* _Work instructions_:
For each line below with the word "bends", write out a copy.

* _Information provided_:
━━━━━━━━━━━━━━━━

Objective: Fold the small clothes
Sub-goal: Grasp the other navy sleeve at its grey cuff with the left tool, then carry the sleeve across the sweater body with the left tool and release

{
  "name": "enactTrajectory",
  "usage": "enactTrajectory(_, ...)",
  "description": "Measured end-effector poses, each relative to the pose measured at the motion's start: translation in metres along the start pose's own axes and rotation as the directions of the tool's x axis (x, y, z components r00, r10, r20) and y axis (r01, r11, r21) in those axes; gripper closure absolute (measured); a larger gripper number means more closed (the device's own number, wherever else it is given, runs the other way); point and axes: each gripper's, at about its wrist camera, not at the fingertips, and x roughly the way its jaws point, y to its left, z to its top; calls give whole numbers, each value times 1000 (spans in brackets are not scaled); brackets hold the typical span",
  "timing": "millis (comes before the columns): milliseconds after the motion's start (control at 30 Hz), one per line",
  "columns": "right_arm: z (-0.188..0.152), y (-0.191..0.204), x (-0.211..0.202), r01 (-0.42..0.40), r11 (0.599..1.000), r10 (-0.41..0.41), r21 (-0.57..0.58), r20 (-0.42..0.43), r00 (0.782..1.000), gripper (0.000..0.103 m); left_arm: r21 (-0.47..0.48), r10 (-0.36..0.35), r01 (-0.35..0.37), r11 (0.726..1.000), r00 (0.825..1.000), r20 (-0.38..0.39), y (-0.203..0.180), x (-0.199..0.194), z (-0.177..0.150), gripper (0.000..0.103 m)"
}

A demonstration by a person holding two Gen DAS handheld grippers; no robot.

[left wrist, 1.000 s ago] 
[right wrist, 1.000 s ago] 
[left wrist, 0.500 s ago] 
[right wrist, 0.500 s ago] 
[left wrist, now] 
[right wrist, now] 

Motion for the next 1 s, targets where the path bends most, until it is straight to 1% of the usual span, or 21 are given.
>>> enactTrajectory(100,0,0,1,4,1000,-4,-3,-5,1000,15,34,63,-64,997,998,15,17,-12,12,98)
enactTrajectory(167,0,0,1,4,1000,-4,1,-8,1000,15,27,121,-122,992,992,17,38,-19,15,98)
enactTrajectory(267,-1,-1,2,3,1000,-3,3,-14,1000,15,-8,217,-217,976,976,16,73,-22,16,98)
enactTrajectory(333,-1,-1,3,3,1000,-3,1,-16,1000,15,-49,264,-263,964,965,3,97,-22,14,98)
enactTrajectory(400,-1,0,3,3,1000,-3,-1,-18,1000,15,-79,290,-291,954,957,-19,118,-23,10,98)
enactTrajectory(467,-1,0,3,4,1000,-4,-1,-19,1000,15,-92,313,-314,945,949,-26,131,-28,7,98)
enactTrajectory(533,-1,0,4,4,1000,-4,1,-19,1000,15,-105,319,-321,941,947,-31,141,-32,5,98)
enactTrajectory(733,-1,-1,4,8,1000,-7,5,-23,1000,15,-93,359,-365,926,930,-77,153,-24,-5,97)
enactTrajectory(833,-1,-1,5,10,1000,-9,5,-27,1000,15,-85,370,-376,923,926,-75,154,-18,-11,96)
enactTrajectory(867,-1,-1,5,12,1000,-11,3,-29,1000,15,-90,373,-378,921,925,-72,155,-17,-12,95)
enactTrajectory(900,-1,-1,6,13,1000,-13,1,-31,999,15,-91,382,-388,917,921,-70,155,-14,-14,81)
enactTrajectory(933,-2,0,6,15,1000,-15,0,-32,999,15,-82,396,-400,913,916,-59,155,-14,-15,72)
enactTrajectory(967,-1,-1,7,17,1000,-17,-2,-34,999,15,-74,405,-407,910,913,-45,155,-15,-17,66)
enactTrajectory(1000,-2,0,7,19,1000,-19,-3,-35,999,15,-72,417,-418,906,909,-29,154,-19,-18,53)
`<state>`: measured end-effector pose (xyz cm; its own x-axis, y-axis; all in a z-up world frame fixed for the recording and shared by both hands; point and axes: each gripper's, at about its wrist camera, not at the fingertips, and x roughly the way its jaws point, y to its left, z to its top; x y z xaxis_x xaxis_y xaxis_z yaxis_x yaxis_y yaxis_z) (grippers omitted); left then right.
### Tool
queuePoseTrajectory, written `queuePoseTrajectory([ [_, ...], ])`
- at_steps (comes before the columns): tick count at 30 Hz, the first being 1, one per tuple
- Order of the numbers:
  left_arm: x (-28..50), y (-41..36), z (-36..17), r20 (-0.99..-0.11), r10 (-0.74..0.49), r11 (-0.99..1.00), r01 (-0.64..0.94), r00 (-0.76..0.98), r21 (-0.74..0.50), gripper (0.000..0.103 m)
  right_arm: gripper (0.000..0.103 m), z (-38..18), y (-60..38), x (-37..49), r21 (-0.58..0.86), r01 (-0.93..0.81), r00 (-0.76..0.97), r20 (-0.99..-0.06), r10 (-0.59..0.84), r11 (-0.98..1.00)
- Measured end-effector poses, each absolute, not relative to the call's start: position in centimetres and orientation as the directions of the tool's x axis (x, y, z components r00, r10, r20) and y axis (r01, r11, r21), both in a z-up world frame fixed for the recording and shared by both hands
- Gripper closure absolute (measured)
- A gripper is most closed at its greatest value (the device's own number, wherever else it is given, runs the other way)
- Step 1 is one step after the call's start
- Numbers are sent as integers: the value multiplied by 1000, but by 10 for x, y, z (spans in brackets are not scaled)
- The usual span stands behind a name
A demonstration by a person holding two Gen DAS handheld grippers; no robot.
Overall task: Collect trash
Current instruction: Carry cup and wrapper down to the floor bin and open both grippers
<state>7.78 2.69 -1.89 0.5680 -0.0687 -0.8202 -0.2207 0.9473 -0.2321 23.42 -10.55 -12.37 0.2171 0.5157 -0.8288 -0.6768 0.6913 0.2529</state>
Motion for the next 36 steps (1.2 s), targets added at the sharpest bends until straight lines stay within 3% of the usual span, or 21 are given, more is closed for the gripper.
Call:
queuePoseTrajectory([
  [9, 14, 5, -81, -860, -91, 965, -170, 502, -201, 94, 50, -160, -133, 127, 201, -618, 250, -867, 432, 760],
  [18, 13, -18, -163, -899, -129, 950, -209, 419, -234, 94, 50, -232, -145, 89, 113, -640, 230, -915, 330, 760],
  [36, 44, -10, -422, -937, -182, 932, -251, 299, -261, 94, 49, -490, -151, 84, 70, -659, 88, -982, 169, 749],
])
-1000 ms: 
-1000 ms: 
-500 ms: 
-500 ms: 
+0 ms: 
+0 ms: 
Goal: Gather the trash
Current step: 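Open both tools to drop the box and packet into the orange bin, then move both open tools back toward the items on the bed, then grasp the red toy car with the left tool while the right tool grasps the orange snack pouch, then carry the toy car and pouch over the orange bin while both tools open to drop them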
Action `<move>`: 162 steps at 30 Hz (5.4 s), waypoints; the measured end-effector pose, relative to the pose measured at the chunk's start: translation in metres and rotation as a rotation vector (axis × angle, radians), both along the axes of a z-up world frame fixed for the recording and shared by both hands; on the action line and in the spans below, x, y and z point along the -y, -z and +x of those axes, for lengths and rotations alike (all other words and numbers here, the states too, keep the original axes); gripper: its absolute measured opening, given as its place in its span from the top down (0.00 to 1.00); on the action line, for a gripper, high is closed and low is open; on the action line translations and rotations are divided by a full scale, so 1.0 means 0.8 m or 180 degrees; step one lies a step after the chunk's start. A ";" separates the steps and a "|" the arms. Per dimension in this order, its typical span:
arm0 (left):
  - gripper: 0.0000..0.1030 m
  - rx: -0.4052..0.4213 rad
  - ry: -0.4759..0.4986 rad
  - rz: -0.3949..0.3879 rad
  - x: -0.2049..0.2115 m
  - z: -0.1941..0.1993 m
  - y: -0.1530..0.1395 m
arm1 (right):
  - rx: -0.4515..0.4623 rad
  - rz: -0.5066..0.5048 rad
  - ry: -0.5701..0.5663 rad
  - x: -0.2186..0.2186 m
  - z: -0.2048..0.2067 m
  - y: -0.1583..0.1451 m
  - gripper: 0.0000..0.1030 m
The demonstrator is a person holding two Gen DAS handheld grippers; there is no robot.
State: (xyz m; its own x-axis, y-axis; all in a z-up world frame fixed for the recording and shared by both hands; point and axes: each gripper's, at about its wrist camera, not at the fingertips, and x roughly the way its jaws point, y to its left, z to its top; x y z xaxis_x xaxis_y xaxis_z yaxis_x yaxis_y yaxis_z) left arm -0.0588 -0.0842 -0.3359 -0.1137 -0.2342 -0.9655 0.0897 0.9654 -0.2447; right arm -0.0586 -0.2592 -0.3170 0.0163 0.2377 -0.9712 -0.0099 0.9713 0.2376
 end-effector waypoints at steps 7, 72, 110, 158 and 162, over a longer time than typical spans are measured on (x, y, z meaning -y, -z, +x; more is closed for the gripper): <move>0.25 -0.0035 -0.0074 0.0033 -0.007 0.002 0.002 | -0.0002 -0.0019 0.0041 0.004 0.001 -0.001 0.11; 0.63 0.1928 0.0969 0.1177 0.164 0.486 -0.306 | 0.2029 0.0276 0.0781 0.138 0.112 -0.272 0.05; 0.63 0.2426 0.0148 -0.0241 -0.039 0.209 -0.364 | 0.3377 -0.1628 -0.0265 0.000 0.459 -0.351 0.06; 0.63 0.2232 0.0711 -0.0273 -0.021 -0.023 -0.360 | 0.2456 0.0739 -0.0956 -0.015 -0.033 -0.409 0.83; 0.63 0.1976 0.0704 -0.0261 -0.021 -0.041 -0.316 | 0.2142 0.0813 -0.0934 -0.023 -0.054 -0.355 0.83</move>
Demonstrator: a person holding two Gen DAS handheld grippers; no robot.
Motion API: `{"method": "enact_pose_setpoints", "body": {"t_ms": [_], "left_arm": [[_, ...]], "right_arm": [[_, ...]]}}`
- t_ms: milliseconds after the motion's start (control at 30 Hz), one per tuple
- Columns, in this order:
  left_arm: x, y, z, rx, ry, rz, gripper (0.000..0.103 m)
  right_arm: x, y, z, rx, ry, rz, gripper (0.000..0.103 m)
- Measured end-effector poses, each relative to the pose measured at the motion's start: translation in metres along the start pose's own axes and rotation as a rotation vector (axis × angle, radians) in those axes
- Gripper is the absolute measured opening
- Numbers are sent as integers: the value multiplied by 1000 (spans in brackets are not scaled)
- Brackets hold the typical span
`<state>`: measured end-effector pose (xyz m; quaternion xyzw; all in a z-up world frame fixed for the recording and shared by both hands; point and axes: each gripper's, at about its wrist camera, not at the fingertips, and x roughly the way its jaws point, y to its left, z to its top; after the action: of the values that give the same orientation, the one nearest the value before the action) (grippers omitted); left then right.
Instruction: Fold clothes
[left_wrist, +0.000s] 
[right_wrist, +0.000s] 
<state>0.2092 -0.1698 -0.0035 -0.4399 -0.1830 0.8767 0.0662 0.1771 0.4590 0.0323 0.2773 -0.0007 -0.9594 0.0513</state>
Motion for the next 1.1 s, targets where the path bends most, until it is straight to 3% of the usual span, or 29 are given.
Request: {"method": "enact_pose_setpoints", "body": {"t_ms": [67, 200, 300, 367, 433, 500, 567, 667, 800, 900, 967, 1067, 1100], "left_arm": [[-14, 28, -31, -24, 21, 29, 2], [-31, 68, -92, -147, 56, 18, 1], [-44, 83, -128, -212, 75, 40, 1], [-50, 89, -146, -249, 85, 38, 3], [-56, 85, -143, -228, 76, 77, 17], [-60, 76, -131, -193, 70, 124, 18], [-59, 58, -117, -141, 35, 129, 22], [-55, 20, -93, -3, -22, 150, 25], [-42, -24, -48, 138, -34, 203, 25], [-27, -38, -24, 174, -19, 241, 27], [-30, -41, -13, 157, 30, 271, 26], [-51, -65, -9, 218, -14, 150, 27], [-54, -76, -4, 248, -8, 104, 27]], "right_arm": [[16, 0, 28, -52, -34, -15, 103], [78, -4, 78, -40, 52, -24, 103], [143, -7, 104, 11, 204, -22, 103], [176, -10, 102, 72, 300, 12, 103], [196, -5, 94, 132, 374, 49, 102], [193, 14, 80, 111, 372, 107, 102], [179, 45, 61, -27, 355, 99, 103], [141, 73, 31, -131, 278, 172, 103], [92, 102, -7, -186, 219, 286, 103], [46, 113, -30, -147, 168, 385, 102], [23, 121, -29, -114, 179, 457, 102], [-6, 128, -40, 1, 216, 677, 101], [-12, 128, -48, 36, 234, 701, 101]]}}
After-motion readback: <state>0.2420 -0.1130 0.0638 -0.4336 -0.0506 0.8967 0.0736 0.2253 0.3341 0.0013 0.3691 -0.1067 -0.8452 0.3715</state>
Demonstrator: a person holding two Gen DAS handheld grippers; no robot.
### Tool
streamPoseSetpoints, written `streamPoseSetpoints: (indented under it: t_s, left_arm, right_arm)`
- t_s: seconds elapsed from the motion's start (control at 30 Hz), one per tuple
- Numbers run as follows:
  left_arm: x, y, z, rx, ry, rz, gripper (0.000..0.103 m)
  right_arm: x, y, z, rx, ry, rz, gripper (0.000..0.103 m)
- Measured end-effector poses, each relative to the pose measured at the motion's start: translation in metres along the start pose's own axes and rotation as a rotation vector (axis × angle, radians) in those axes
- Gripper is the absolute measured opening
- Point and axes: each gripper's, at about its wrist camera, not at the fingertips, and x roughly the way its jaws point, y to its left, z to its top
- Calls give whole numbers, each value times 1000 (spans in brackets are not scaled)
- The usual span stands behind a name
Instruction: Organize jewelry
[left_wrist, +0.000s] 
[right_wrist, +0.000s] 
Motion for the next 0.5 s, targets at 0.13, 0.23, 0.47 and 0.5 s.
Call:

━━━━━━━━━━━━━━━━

* _Solution to this task_:
Motion for the next 1 s, targets where the path bends most, until it is straight to 1% of the usual span, or 21 are given.
Motion for the next 36 steps (1.2 s), targets added at the sharpest bends until straight lines stay within 3% of the usual span, or 21 are given, more is closed for the gripper.
Motion for the next 1.1 s, targets where the path bends most, until it is straight to 3% of the usual span, or 29 are given.

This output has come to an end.